L’Autorité européenne des marchés financiers (AEMF ou Esma) a publié le 29 janvier 2024 un projet de lignes directrices mettant en avant l’exemption de « sollicitation inversée » en vertu du règlement sur les marchés de crypto-actifs[1] (MiCA).

Cette exemption permet à une entreprise d’un pays tiers de recevoir un « passe-droit » lui permettant de fournir des services liés aux crypto-actifs à un client qu’il l’a sollicité directement, sans l’obligation d’être agréée conformément au règlement MiCA.

La consécration de cette exemption

Tout d’abord, il faut noter que l’article 61-3 du règlement MiCA dispose qu’« L’AEMF émet, au plus tard le 30 décembre 2024, des orientations conformément à l’article 16 du règlement (UE) n°1095/2010 visant à préciser dans quelles circonstances une entreprise d’un pays tiers est réputée démarcher des clients établis ou situés dans l’Union.
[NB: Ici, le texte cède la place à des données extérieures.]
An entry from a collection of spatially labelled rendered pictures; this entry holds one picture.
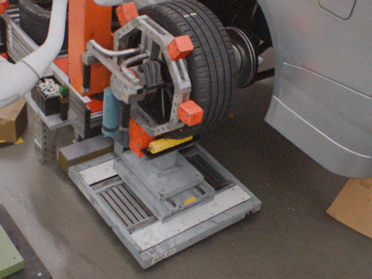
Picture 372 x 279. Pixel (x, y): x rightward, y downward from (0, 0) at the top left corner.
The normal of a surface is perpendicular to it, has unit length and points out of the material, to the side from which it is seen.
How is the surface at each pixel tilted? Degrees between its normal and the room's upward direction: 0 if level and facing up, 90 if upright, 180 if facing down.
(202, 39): 34
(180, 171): 0
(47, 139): 90
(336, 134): 90
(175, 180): 0
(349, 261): 0
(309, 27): 90
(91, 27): 90
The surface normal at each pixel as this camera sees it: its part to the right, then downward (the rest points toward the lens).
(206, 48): 0.51, -0.18
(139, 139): -0.78, 0.30
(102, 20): 0.61, 0.57
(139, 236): 0.14, -0.76
Afin de favoriser la convergence et de promouvoir une surveillance constante du risque d’abus du présent article, l’AEMF émet également des orientations conformément à l’article 16 du règlement (UE) n°1095/2010 sur les pratiques en matière de surveillance permettant de détecter et de prévenir le contournement du présent règlement ».

Au regard de cet article, le projet de lignes directrices publié par l’AEMF vient préciser les situations dans lesquelles une entreprise d’un pays tiers est réputée solliciter des clients établis ou situés dans l’Union européenne (UE).

Pour cela, il faut retenir que les entreprises de pays tiers ne peuvent solliciter des clients dans l’Union européenne car ils ne sont pas autorisés à fournir des services PSCA (prestataires de services sur crypto-actifs) sauf si le client, de sa propre initiative, a contacté l’entreprise et a demandé le service, alors dans ce cas, l’entreprise de pays tiers pourra fournir ledit service.

Cette exemption de sollicitation inversée est donc en réalité une interdiction pour les entreprises de pays tiers, de solliciter des clients établis ou situés dans l’UE.

L’enjeu de cette exemption est noté à l’article 61-1 du règlement MiCA qui précise que « Lorsqu’un client établi ou situé dans l’Union lance, sur son initiative exclusive, la fourniture d’un service ou d’une activité sur crypto-actifs par une entreprise d’un pays tiers, l’obligation de disposer de l’agrément prévu à l’article 59 ne s’applique pas à la fourniture de ce service ou de cette activité sur crypto-actifs par l’entreprise d’un pays tiers à ce client, ni à une relation spécifiquement liée à la fourniture de ce service ou de cette activité sur crypto-actifs ».

L’étendue de l’exemption de sollicitation inversée

Pour s’assurer que les entreprises soumises au règlement MiCA ne soient pas désavantagées et que les clients de ces entreprises bénéficient de leurs droits, il est important de protéger les investisseurs basés dans l’Union européenne.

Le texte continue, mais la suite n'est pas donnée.